• _Activity_: The data should be restated word for word, in full.

• _Collected data_:
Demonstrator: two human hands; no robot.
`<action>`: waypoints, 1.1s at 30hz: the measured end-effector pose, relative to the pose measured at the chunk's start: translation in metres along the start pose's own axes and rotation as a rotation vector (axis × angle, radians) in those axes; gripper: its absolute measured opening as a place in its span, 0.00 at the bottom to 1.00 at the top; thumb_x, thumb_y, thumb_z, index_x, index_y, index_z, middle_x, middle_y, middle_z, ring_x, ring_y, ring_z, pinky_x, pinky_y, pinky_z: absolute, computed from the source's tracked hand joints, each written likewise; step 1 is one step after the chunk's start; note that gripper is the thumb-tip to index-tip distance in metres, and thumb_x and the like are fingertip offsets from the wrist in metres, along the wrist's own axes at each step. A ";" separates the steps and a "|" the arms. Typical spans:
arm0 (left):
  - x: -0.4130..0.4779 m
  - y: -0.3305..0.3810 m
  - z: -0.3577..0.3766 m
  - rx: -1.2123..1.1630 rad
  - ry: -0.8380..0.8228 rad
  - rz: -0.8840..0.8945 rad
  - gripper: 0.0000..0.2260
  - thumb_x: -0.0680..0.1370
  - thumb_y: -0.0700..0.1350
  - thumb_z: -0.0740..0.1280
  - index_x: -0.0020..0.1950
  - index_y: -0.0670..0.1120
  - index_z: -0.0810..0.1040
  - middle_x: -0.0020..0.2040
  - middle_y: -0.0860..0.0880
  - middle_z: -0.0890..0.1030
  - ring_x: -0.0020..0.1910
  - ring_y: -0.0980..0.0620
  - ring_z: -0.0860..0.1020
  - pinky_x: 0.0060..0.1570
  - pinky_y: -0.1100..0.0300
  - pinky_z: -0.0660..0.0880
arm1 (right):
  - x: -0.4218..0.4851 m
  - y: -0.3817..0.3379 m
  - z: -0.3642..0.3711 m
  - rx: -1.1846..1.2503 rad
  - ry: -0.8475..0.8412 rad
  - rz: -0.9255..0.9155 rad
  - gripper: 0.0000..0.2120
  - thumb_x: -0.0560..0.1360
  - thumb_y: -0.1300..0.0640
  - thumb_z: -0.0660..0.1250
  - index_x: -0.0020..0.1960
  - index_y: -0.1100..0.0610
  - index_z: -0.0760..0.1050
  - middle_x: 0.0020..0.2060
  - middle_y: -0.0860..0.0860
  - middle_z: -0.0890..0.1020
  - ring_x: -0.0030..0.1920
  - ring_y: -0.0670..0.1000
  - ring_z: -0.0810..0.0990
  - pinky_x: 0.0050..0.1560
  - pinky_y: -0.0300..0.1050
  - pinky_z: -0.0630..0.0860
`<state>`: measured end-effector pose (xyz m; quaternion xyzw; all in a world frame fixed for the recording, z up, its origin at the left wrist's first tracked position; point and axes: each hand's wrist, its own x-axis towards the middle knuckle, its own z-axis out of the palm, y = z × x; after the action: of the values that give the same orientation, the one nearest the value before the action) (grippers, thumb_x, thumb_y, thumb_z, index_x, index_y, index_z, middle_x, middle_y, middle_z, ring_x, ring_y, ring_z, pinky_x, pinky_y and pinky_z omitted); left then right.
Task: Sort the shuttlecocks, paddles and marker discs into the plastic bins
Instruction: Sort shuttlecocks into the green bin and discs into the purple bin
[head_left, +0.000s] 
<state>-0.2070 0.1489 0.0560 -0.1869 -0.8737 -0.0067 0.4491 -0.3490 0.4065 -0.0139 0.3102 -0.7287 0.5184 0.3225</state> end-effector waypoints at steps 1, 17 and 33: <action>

• _Task output_:
Demonstrator: two human hands; no robot.
`<action>`: waypoints, 1.1s at 30hz: the measured end-effector pose, relative to the pose measured at the chunk's start: translation in metres along the start pose's own axes and rotation as a rotation vector (axis × angle, radians) in those axes; gripper: its absolute measured opening as a place in its span, 0.00 at the bottom to 1.00 at the top; thumb_x, thumb_y, thumb_z, index_x, index_y, index_z, middle_x, middle_y, middle_z, ring_x, ring_y, ring_z, pinky_x, pinky_y, pinky_z: absolute, computed from the source's tracked hand joints, each written likewise; step 1 is one step after the chunk's start; note that gripper is the thumb-tip to index-tip distance in metres, and thumb_x and the like are fingertip offsets from the wrist in metres, along the wrist's own axes at each step. A ";" separates the steps and a "|" the arms. Typical spans:
arm0 (left):
  - x: -0.4130..0.4779 m
  - y: -0.3305..0.3810 m
  - z: -0.3577..0.3766 m
  - rx: -1.2123..1.1630 rad
  - ry: -0.8380..0.8228 rad
  - rz: -0.8840..0.8945 rad
  - gripper: 0.0000..0.2260
  - thumb_x: -0.0680..0.1370
  - thumb_y: -0.0700..0.1350
  - thumb_z: -0.0740..0.1280
  - index_x: -0.0020..0.1950
  - index_y: -0.0670..0.1120
  - index_z: -0.0810..0.1040
  - middle_x: -0.0020..0.2040
  - middle_y: -0.0860..0.0880
  - middle_z: -0.0890..0.1030
  - ring_x: -0.0020..0.1910
  - ring_y: -0.0980..0.0620
  - ring_z: -0.0860..0.1020
  - pinky_x: 0.0060..0.1570
  - pinky_y: -0.1100..0.0300
  - pinky_z: -0.0660..0.0880
arm1 (right):
  - x: -0.4218..0.4851 m
  - y: -0.3817..0.3379 m
  - z: -0.3642..0.3711 m
  - rx: -1.1846..1.2503 rad
  - ry: -0.8475..0.8412 rad
  - rz: -0.9255..0.9155 rad
  - gripper: 0.0000..0.2120
  - thumb_x: -0.0560..0.1360
  - thumb_y: -0.1300..0.0640
  - thumb_z: -0.0660..0.1250
  - index_x: -0.0020..0.1960
  - index_y: -0.1100..0.0610
  - index_z: -0.0760..0.1050
  - middle_x: 0.0020..0.2060
  - middle_y: -0.0860..0.0860
  - middle_z: -0.0890..0.1020
  - ring_x: -0.0030..0.1920
  - ring_y: -0.0670..0.1000
  - ring_z: -0.0810..0.0990
  - pinky_x: 0.0050..0.1560
  - pinky_y: -0.0300..0.1050
  - pinky_z: -0.0630..0.0860
`<state>`: measured end-effector pose (xyz m; quaternion xyzw; all in a world frame fixed for the recording, z up, its origin at the left wrist's first tracked position; point and axes: each hand's wrist, its own x-axis towards the middle knuckle, its own z-axis out of the palm, y = z × x; after the action: of the values that give the same orientation, the one nearest the value before the action) (grippers, thumb_x, thumb_y, thumb_z, index_x, index_y, index_z, middle_x, middle_y, middle_z, ring_x, ring_y, ring_z, pinky_x, pinky_y and pinky_z omitted); left then right.
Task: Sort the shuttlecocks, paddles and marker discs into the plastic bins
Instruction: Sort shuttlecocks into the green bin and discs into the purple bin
[head_left, +0.000s] 
<state>-0.2070 0.1489 0.0560 -0.1869 -0.8737 -0.0067 0.4491 -0.3490 0.4065 -0.0139 0.3102 -0.7287 0.5184 0.3225</state> end-effector waypoints at steps 1, 17 and 33: <action>

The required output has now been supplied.